This isn’t the end of Clara Oswald. If nothing else, her death here figures to reverberate throughout each of the next two episodes, and it’s frankly hard to imagine the finale will pass without some appearance from Jenna Coleman in one form or another. (And that’s without getting into parsing cast announcements for future episodes, because it’s not as though the show is above trotting out misdirections inside misdirections.) That “To Be Continued” at the end of tonight’s episode is a reminder that we have only just begun sorting through the consequences of what just happened, and Clara’s death will surely inform the decisions the Doctor makes as he faces his latest, mysterious trial. As such, I think it’s best for me to resist the urge to eulogize Clara too much, if only because it’s still possible—nay, probable—that some manner of twist is coming, even if it doesn’t actually go ahead and resurrect Clara. Instead, let’s keep the focus tightly on what the episode specifically ends up saying about Clara, because “Face The Raven” represents the clear culmination of a character arc that began in the back half of last season, and the payoff for that alone immediately places this story in the top tier of companion departure episodes. (Not that represents the stiffest competition, but still.)
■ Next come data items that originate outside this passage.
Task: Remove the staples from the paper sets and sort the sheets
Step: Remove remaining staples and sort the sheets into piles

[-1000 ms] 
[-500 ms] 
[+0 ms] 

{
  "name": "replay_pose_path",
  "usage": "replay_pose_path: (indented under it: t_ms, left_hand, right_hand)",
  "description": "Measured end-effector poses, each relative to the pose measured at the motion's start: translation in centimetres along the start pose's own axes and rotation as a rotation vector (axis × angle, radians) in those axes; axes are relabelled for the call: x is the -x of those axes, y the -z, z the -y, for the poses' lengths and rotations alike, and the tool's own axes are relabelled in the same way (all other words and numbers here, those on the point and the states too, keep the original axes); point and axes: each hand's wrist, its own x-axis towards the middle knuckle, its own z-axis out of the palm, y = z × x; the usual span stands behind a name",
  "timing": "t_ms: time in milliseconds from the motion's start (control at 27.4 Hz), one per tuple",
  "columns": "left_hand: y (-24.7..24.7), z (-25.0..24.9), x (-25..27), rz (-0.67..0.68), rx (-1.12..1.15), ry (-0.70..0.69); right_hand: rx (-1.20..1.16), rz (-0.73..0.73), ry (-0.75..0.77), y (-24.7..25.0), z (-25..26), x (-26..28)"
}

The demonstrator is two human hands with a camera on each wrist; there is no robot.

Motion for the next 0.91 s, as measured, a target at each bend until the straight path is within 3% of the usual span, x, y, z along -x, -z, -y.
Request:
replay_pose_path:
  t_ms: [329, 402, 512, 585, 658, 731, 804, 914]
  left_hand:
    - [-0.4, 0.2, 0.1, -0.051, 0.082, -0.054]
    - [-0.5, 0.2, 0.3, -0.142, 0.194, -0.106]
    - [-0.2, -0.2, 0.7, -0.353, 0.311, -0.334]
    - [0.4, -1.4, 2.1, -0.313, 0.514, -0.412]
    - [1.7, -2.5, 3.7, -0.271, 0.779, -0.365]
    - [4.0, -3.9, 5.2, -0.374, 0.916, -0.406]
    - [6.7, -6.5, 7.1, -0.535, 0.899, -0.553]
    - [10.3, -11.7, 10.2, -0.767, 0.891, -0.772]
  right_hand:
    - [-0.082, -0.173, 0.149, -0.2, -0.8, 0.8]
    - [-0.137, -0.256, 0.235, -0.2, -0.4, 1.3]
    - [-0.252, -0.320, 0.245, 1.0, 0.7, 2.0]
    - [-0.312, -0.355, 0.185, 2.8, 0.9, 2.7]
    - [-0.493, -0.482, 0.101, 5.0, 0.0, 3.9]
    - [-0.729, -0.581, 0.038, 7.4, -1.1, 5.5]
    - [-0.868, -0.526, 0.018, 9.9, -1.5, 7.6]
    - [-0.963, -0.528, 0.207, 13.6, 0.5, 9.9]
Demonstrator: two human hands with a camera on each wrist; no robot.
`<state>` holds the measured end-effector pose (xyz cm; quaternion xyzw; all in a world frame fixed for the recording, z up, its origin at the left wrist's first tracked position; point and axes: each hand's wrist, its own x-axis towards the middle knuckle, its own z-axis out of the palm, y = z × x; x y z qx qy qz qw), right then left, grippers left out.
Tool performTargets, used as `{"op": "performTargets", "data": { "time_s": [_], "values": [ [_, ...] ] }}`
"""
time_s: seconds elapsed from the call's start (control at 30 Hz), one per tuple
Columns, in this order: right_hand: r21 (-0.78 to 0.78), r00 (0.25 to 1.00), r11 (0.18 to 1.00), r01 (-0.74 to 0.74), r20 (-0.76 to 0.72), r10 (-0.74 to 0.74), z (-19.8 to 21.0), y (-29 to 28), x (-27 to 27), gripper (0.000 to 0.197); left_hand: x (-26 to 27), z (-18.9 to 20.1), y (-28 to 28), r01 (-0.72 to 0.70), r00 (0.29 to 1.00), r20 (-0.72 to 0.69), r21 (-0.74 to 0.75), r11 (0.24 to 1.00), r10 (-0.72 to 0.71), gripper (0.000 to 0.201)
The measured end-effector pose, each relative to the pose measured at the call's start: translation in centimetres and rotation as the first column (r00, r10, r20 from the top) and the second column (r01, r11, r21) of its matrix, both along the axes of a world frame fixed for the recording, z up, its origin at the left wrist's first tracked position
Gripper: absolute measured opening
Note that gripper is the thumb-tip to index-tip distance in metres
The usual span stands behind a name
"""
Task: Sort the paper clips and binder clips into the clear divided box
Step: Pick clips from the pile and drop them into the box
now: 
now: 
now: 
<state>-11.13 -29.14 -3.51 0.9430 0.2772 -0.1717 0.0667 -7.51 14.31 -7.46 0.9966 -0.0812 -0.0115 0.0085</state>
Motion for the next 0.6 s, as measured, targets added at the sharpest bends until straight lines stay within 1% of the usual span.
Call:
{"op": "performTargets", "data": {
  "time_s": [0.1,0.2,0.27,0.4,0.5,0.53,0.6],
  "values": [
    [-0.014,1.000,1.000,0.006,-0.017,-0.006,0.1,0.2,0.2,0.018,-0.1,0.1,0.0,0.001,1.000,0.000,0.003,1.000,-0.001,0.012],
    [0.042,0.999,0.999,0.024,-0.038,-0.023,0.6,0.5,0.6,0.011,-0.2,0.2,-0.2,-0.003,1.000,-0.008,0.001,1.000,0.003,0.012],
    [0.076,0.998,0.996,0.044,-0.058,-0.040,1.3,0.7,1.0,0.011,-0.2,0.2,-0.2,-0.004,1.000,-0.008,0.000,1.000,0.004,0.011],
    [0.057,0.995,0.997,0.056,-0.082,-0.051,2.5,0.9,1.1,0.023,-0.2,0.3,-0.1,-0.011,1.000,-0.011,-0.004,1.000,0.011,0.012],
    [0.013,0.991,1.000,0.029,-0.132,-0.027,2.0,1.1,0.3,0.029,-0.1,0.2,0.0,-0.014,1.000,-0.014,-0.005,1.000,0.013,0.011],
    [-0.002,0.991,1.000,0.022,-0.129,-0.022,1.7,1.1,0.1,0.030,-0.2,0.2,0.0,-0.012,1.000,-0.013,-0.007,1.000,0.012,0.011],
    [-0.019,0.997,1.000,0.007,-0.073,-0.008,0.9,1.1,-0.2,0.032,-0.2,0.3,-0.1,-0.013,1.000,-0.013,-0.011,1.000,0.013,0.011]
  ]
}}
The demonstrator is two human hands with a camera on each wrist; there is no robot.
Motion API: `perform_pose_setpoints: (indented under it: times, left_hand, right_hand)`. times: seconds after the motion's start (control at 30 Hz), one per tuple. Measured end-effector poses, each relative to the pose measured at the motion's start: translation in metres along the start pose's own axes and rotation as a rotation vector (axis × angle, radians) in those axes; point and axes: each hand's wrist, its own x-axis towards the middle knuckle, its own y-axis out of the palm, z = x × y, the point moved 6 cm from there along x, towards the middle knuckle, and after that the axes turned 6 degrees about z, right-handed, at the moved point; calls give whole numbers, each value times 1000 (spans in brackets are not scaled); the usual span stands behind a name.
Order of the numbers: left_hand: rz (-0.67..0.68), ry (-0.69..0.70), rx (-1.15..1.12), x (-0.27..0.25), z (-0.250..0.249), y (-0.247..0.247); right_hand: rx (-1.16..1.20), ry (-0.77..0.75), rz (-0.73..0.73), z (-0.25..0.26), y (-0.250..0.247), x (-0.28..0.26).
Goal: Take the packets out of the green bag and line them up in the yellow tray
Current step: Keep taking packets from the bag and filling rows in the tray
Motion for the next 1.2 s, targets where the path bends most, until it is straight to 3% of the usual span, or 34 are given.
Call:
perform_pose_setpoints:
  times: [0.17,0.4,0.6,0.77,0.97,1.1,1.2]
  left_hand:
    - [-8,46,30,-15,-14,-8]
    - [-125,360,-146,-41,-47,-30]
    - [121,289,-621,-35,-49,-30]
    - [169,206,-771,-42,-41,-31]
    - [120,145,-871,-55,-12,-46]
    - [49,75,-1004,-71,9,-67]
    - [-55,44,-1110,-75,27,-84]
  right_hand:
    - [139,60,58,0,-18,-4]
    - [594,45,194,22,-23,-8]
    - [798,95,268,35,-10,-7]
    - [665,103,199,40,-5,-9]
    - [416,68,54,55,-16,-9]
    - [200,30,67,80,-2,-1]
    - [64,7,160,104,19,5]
It’s kind of remarkable to look back on Clara’s initial run of episodes alongside Matt Smith’s 11th Doctor and realize that she was, if not exactly a coward (a term I did kick around a couple times back then, probably inaccurately), then at least someone who reacted to the insanity of traveling with the Doctor with distinctly less of the verve and steely resolve that her predecessor Amy Pond had shown. In other words, she reacted to being a Doctor Who companion much as a regular person would, which made it a little funky—though still probably the right move, narratively speaking—when the show began introducing other, even more average people like Danny Pink to point out how much traveling with the Doctor had changed Clara. Though the character-building arc from one point to the other wasn’t the best or smoothest in the show’s history, consider the vast gulf between how a petrified Clara addresses the Half-Face Man in “Deep Breath” and how a confident Clara comes this close to talking the Mire in leaving Earth in “The Girl Who Died,” and would have succeeded if not for Ashildr sticking her nose in where it didn’t belong. (Which, huh, that might well count as a bit of a bookend, come to think of it.)
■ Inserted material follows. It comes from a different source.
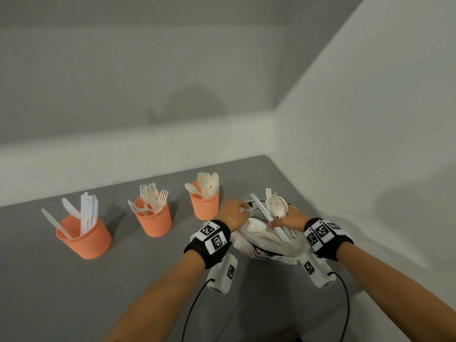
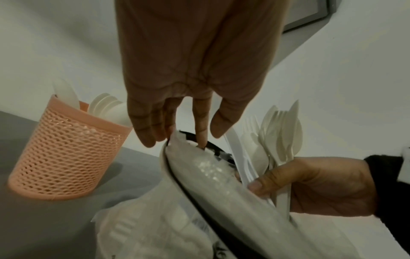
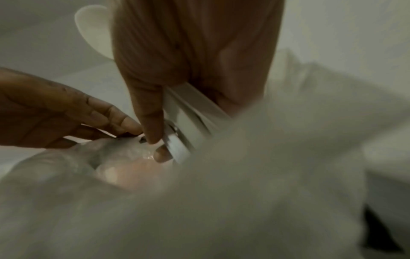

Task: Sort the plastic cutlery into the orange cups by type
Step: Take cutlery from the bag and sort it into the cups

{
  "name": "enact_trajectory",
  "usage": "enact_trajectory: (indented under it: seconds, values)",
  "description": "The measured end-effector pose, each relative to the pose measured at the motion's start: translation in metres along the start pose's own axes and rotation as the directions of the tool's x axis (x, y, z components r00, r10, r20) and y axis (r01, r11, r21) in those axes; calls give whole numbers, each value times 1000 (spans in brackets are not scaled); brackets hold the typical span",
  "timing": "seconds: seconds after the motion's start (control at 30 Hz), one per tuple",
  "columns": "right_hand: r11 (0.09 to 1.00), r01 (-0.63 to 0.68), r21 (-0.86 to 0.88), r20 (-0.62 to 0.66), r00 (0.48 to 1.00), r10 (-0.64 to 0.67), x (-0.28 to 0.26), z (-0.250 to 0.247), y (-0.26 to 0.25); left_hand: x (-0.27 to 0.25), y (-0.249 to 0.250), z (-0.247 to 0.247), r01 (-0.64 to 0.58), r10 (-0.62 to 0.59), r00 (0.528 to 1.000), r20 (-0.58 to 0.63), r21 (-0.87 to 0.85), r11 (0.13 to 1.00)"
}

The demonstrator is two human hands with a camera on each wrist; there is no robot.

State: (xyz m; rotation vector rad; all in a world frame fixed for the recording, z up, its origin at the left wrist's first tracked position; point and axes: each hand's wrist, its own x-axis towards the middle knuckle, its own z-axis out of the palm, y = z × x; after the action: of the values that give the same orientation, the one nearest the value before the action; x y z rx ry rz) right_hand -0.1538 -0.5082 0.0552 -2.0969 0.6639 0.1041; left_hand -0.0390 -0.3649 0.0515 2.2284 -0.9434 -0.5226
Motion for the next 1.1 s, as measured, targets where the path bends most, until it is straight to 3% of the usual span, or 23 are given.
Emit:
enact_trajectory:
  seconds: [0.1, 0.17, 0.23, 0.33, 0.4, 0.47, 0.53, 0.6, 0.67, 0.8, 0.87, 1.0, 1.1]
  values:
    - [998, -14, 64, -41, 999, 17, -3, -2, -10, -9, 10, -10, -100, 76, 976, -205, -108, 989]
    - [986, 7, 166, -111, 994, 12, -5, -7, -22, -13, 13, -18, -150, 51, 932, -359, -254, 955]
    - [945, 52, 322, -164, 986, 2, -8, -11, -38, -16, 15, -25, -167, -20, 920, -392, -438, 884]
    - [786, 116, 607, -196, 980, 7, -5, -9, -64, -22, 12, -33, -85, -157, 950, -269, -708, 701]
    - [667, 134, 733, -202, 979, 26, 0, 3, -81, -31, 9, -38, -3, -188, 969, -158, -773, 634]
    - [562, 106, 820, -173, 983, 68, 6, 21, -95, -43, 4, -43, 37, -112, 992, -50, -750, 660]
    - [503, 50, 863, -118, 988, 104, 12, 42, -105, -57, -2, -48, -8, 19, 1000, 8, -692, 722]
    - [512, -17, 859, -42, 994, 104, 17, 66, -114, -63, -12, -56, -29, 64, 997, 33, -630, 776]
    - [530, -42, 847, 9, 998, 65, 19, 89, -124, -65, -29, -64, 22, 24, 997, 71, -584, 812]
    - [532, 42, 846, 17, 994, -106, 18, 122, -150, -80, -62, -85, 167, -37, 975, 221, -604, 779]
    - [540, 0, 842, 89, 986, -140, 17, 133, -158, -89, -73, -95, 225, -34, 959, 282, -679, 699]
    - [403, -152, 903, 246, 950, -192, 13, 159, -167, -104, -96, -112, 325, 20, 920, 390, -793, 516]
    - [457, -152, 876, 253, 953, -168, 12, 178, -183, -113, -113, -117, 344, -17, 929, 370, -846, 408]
As much as I’ve had my issues with the show’s handling and characterization of Clara, that transformation really does work, mostly because the underlying person doesn’t actually change there. In both those stories, and in pretty much any story with Peter Capaldi’s Doctor, Clara is clever, perceptive, and willing to take risks—both with her life and with others’—and all that’s changed is how much she believes in her own abilities. Last season’s “Mummy On The Orient Express” and “Flatline” started kicking around the ideas that Clara was addicted to the thrill of traveling with the Doctor and that she was beginning to act like the Doctor at the expense of some measure of her humanity. Those were fine ideas, though they got a bit lost in the shuffle as the show turned it attention elsewhere with “Dark Water”/“Death In Heaven,” and the attempts to revive those story arcs this season have often felt perfunctory.
Until tonight’s episode. The opener is a good reminder of the power of starting a story mid-sentence (or just after the last sentence had finished, at any rate). Seeing the Doctor and Clara talk about the latest impossible scrape they just extricated themselves from without actually seeing them do it can’t help but make them appear cavalier in response to danger. Just for a moments, they are strangers again, and that glimpse of the part of their lives beyond our view makes it all the harder to watch their final outing together. And there are all the little hints, like the Doctor and Clara being interrupted mid-banter by Rigsy’s phone call and director Justin Molitnikov’s approach to the lighting in that opening scene, which has the Doctor and Clara literally emerge from a bright, smoky glow. Everything underlines the sense that we’ve already witnessed the end of something, even if the TARDIS duo doesn’t realize it yet. And while the parallels between the Doctor and Clara are really underlined once the story reaches the trap street, the rest of the episode weaves in the hints of how the two characters have converged. It’s probably not a total coincidence, for instance, that Clara’s hanging out of the TARDIS—the specific thing the Doctor and Rigsy agree she enjoys far too much—so strongly echoes the 11th Doctor’s similar jaunt through the London sky in “The Day Of The Doctor.”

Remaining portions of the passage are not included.